- [Recorded data]:
........
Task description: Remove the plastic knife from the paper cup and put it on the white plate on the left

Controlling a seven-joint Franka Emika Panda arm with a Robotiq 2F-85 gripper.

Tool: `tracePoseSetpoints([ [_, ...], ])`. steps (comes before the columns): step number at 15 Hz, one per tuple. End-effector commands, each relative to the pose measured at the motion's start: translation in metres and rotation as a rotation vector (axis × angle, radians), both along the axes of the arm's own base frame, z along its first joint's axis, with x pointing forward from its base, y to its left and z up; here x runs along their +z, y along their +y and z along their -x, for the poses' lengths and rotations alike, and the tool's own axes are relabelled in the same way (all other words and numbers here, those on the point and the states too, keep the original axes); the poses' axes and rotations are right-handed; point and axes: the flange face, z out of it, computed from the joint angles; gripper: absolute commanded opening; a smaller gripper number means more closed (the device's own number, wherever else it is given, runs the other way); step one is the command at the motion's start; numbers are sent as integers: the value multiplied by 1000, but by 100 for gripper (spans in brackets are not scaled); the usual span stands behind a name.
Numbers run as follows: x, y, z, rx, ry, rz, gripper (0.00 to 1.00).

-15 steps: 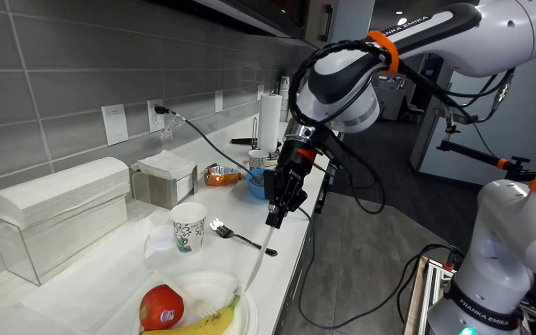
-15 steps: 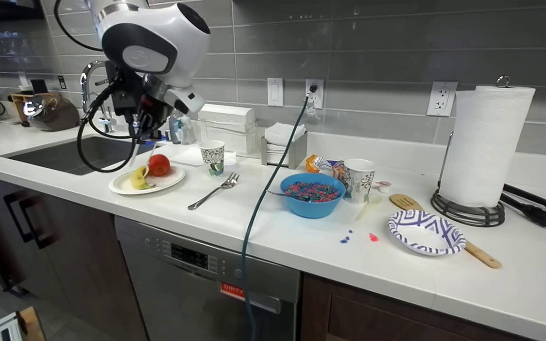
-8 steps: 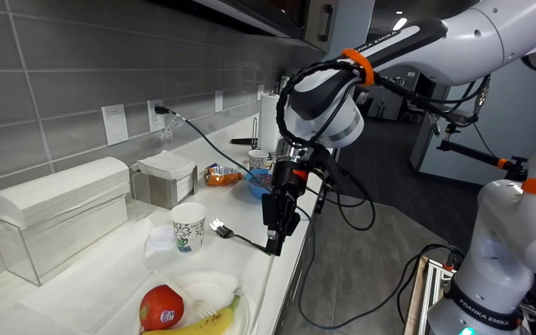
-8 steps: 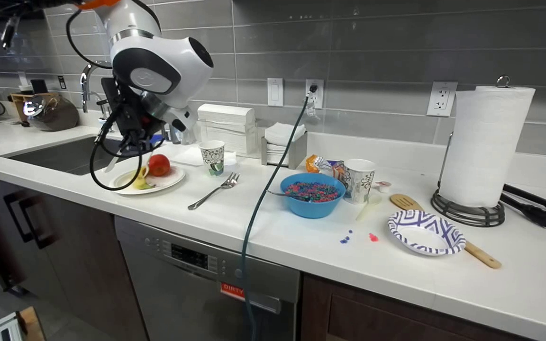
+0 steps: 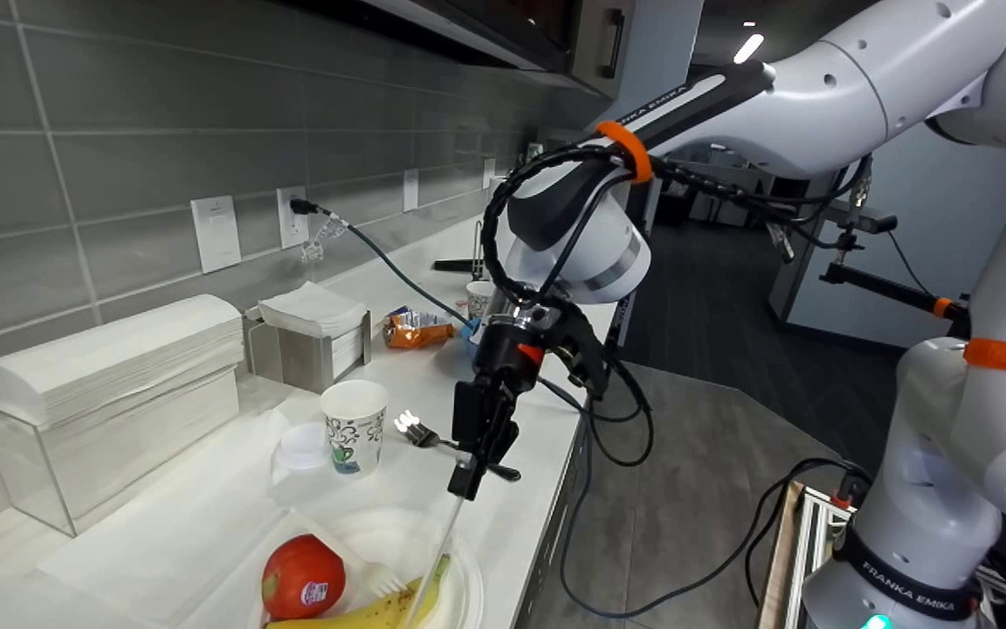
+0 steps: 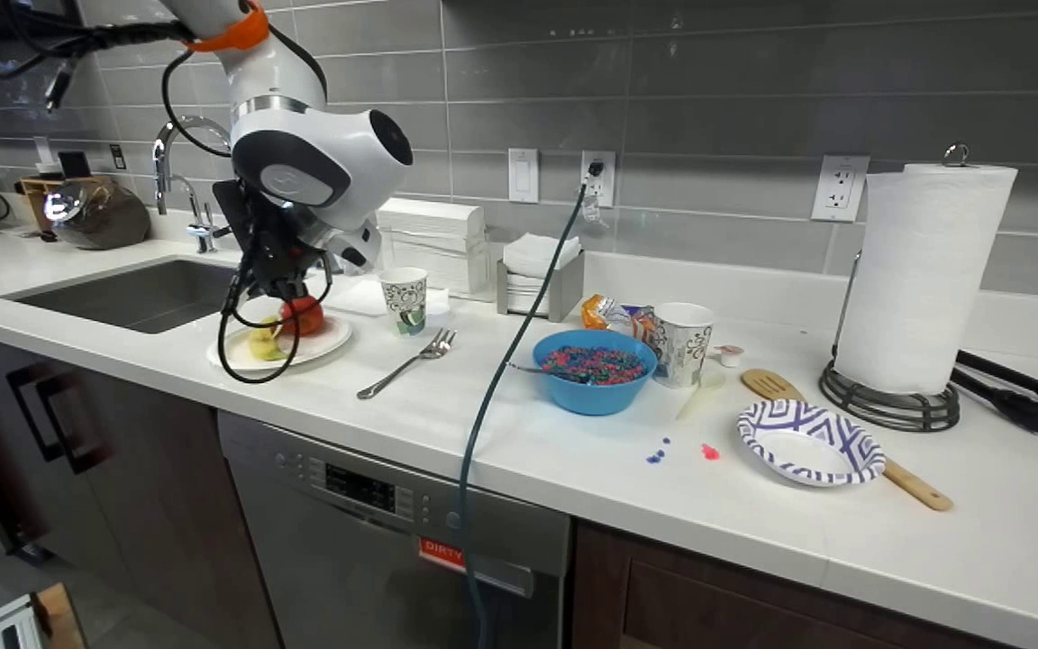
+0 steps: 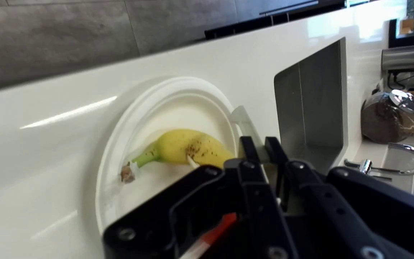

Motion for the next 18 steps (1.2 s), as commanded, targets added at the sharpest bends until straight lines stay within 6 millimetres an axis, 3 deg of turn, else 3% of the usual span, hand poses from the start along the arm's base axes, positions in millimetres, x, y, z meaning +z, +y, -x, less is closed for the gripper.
tracePoseSetpoints([
  [1, -10, 1, -20, -36, -57, -43, 3],
  [2, -11, -1, -21, -31, -40, -31, 3],
  [3, -6, 0, -13, -26, -31, -18, 11],
  [5, -8, -3, -18, -33, -28, -19, 11],
  [6, -9, -3, -19, -35, -28, -19, 3],
  [18, -36, -13, -24, -47, -23, 22, 3],
])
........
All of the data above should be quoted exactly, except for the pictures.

Task description: Remove the plastic knife from the paper cup and put it on the white plate on the left

Controlling a seven-joint Franka Emika Panda arm with a Robotiq 2F-85 gripper.

Tool: `tracePoseSetpoints([ [_, ...], ])`. steps (comes before the columns): step number at 15 Hz, one per tuple. End-effector commands, each relative to the pose measured at the motion's start: translation in metres and rotation as a rotation vector (axis × angle, radians), both along the axes of the arm's own base frame, z along its first joint's axis, with x pointing forward from its base, y to its left and z up; here x runs along their +z, y along their +y and z along their -x, for the poses' lengths and rotations alike, and the tool's own axes are relabelled in the same way (all other words and numbers here, those on the point and the states too, keep the original axes); the poses' axes and rotations are right-handed; point and axes: the flange face, z out of it, computed from the joint angles; gripper: absolute commanded opening; a smaller gripper number means more closed (the device's own number, wherever else it is given, runs the other way); step one is the command at the motion's start; numbers are sent as integers: the value multiplied by 1000, but by 100 for gripper (spans in brackets are not scaled); the usual span stands behind a name.
Numbers run as follows: x, y, z, rx, ry, rz, gripper (0.00 to 1.00).

-15 steps: 
-15 steps: 
-8 steps: 
-8 steps: 
+0 steps: 
+0 steps: 
+0 steps: 

Motion for the next 18 steps (1.2 s), as commanded, targets added at the sharpest bends until straight lines stay within 6 millimetres an axis, 3 deg of turn, else 3% of the usual span, hand poses from the start along the arm's base axes, positions in millimetres, x, y, z meaning +z, +y, -x, less is closed for the gripper.
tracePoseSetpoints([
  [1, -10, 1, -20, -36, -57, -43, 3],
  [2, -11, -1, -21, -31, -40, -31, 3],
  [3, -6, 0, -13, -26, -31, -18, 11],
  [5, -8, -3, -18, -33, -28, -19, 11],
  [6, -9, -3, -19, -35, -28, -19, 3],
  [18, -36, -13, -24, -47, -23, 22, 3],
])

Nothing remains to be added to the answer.